### Excerpted records
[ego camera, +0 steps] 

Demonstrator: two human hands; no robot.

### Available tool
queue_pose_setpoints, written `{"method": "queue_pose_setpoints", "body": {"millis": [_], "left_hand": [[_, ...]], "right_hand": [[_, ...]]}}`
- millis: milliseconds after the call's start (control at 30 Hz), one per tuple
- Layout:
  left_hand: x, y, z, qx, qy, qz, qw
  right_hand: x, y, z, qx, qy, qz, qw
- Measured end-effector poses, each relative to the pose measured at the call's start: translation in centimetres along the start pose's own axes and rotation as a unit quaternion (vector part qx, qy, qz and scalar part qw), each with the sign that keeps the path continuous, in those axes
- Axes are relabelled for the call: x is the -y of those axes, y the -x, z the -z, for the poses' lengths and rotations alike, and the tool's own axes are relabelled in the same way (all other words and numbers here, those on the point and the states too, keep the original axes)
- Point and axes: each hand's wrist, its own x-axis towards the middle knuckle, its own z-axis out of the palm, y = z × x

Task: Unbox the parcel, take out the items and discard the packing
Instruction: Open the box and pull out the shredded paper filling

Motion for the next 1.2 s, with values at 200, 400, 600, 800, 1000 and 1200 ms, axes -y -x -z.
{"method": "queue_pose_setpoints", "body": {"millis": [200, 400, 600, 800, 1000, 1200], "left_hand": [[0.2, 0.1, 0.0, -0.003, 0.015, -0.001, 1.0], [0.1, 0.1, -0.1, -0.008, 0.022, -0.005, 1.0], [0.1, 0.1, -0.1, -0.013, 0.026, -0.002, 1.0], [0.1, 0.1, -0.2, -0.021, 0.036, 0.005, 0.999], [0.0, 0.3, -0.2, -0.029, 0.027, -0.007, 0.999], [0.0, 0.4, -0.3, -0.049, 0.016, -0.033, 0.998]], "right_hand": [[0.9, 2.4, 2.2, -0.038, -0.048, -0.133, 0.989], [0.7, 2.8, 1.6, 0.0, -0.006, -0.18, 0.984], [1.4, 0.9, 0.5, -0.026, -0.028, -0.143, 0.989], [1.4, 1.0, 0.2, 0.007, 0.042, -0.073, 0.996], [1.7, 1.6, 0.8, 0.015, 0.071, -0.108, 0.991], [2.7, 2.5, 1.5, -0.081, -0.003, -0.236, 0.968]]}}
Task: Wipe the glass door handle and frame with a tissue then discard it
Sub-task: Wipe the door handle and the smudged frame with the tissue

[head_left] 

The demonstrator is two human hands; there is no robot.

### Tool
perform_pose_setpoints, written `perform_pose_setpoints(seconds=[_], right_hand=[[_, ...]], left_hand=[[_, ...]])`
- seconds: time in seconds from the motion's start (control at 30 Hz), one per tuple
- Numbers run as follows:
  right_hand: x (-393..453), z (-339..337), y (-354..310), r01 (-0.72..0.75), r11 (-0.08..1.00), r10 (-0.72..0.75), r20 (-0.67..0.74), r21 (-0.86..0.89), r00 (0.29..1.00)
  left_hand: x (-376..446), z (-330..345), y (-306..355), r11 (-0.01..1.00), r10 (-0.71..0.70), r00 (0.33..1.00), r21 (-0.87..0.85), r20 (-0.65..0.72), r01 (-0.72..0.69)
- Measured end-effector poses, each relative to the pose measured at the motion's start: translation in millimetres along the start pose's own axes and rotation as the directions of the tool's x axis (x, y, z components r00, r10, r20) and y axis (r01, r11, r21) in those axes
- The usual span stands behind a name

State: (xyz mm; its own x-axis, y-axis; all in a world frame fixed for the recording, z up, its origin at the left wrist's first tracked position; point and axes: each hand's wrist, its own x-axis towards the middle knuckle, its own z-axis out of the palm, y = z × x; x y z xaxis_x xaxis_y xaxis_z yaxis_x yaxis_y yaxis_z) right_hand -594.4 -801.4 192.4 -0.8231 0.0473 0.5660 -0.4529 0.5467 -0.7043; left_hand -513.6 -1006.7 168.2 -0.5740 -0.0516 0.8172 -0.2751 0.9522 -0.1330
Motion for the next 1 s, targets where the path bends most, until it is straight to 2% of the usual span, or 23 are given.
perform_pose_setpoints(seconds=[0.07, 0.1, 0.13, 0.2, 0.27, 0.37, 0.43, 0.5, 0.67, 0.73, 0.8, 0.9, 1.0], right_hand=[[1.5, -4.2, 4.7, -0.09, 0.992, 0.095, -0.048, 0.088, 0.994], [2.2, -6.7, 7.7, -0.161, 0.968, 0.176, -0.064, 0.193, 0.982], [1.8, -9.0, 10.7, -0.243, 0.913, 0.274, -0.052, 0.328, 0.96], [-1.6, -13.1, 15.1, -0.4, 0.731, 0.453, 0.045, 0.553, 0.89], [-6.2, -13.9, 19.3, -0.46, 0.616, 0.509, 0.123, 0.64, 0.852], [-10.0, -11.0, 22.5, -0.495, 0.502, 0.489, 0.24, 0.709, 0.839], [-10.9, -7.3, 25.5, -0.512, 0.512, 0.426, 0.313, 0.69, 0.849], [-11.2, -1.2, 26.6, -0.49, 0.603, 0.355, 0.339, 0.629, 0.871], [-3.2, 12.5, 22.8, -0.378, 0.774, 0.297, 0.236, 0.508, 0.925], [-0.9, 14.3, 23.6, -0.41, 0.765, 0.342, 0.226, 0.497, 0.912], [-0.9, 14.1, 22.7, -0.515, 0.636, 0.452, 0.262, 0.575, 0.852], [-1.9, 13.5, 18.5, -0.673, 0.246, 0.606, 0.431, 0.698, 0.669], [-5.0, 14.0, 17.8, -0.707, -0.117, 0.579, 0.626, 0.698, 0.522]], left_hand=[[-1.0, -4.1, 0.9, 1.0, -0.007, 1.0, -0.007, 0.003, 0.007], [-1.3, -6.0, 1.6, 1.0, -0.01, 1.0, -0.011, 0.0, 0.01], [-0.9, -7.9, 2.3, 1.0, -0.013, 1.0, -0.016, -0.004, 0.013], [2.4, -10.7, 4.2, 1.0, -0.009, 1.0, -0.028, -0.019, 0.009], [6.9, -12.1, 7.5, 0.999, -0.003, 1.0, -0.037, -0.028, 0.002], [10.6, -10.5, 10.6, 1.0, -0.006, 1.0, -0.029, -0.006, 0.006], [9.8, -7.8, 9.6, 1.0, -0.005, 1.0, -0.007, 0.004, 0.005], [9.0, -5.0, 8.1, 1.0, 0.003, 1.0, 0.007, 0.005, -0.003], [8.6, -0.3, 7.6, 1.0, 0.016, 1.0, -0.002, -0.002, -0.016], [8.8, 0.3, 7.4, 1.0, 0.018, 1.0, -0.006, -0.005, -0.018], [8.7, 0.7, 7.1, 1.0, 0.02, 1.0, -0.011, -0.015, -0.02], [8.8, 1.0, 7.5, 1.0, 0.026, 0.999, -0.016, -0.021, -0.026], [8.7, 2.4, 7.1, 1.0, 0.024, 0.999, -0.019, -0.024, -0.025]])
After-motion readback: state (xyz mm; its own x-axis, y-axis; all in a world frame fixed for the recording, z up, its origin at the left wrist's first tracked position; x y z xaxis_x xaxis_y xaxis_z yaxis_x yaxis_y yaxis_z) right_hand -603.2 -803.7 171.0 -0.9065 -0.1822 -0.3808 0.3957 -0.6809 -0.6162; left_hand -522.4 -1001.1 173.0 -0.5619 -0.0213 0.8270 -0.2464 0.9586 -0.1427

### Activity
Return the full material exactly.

### Finished exercise
[ego camera, +0 steps] 

Demonstrator: two human hands; no robot.

### Available tool
queue_pose_setpoints, written `{"method": "queue_pose_setpoints", "body": {"millis": [_], "left_hand": [[_, ...]], "right_hand": [[_, ...]]}}`
- millis: milliseconds after the call's start (control at 30 Hz), one per tuple
- Layout:
  left_hand: x, y, z, qx, qy, qz, qw
  right_hand: x, y, z, qx, qy, qz, qw
- Measured end-effector poses, each relative to the pose measured at the call's start: translation in centimetres along the start pose's own axes and rotation as a unit quaternion (vector part qx, qy, qz and scalar part qw), each with the sign that keeps the path continuous, in those axes
- Axes are relabelled for the call: x is the -y of those axes, y the -x, z the -z, for the poses' lengths and rotations alike, and the tool's own axes are relabelled in the same way (all other words and numbers here, those on the point and the states too, keep the original axes)
- Point and axes: each hand's wrist, its own x-axis towards the middle knuckle, its own z-axis out of the palm, y = z × x

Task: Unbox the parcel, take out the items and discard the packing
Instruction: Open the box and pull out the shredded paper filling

Motion for the next 1.2 s, with values at 200, 400, 600, 800, 1000 and 1200 ms, axes -y -x -z.
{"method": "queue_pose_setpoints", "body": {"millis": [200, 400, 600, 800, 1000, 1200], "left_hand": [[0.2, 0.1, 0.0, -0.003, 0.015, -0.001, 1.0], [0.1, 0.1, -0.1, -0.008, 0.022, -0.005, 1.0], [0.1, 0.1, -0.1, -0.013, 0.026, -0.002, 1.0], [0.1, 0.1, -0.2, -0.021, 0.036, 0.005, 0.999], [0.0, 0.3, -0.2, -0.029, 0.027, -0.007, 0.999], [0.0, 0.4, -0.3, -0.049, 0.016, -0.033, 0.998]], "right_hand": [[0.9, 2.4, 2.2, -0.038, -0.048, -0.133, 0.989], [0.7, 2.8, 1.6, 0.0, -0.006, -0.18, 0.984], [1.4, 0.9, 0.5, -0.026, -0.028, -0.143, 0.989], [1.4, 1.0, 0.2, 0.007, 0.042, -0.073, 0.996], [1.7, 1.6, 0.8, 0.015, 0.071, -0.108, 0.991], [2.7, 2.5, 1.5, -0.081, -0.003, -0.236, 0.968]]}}
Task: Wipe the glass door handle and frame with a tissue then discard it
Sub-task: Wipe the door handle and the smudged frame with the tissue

[head_left] 

The demonstrator is two human hands; there is no robot.

### Tool
perform_pose_setpoints, written `perform_pose_setpoints(seconds=[_], right_hand=[[_, ...]], left_hand=[[_, ...]])`
- seconds: time in seconds from the motion's start (control at 30 Hz), one per tuple
- Numbers run as follows:
  right_hand: x (-393..453), z (-339..337), y (-354..310), r01 (-0.72..0.75), r11 (-0.08..1.00), r10 (-0.72..0.75), r20 (-0.67..0.74), r21 (-0.86..0.89), r00 (0.29..1.00)
  left_hand: x (-376..446), z (-330..345), y (-306..355), r11 (-0.01..1.00), r10 (-0.71..0.70), r00 (0.33..1.00), r21 (-0.87..0.85), r20 (-0.65..0.72), r01 (-0.72..0.69)
- Measured end-effector poses, each relative to the pose measured at the motion's start: translation in millimetres along the start pose's own axes and rotation as the directions of the tool's x axis (x, y, z components r00, r10, r20) and y axis (r01, r11, r21) in those axes
- The usual span stands behind a name

State: (xyz mm; its own x-axis, y-axis; all in a world frame fixed for the recording, z up, its origin at the left wrist's first tracked position; point and axes: each hand's wrist, its own x-axis towards the middle knuckle, its own z-axis out of the palm, y = z × x; x y z xaxis_x xaxis_y xaxis_z yaxis_x yaxis_y yaxis_z) right_hand -594.4 -801.4 192.4 -0.8231 0.0473 0.5660 -0.4529 0.5467 -0.7043; left_hand -513.6 -1006.7 168.2 -0.5740 -0.0516 0.8172 -0.2751 0.9522 -0.1330
Motion for the next 1 s, targets where the path bends most, until it is straight to 2% of the usual span, or 23 are given.
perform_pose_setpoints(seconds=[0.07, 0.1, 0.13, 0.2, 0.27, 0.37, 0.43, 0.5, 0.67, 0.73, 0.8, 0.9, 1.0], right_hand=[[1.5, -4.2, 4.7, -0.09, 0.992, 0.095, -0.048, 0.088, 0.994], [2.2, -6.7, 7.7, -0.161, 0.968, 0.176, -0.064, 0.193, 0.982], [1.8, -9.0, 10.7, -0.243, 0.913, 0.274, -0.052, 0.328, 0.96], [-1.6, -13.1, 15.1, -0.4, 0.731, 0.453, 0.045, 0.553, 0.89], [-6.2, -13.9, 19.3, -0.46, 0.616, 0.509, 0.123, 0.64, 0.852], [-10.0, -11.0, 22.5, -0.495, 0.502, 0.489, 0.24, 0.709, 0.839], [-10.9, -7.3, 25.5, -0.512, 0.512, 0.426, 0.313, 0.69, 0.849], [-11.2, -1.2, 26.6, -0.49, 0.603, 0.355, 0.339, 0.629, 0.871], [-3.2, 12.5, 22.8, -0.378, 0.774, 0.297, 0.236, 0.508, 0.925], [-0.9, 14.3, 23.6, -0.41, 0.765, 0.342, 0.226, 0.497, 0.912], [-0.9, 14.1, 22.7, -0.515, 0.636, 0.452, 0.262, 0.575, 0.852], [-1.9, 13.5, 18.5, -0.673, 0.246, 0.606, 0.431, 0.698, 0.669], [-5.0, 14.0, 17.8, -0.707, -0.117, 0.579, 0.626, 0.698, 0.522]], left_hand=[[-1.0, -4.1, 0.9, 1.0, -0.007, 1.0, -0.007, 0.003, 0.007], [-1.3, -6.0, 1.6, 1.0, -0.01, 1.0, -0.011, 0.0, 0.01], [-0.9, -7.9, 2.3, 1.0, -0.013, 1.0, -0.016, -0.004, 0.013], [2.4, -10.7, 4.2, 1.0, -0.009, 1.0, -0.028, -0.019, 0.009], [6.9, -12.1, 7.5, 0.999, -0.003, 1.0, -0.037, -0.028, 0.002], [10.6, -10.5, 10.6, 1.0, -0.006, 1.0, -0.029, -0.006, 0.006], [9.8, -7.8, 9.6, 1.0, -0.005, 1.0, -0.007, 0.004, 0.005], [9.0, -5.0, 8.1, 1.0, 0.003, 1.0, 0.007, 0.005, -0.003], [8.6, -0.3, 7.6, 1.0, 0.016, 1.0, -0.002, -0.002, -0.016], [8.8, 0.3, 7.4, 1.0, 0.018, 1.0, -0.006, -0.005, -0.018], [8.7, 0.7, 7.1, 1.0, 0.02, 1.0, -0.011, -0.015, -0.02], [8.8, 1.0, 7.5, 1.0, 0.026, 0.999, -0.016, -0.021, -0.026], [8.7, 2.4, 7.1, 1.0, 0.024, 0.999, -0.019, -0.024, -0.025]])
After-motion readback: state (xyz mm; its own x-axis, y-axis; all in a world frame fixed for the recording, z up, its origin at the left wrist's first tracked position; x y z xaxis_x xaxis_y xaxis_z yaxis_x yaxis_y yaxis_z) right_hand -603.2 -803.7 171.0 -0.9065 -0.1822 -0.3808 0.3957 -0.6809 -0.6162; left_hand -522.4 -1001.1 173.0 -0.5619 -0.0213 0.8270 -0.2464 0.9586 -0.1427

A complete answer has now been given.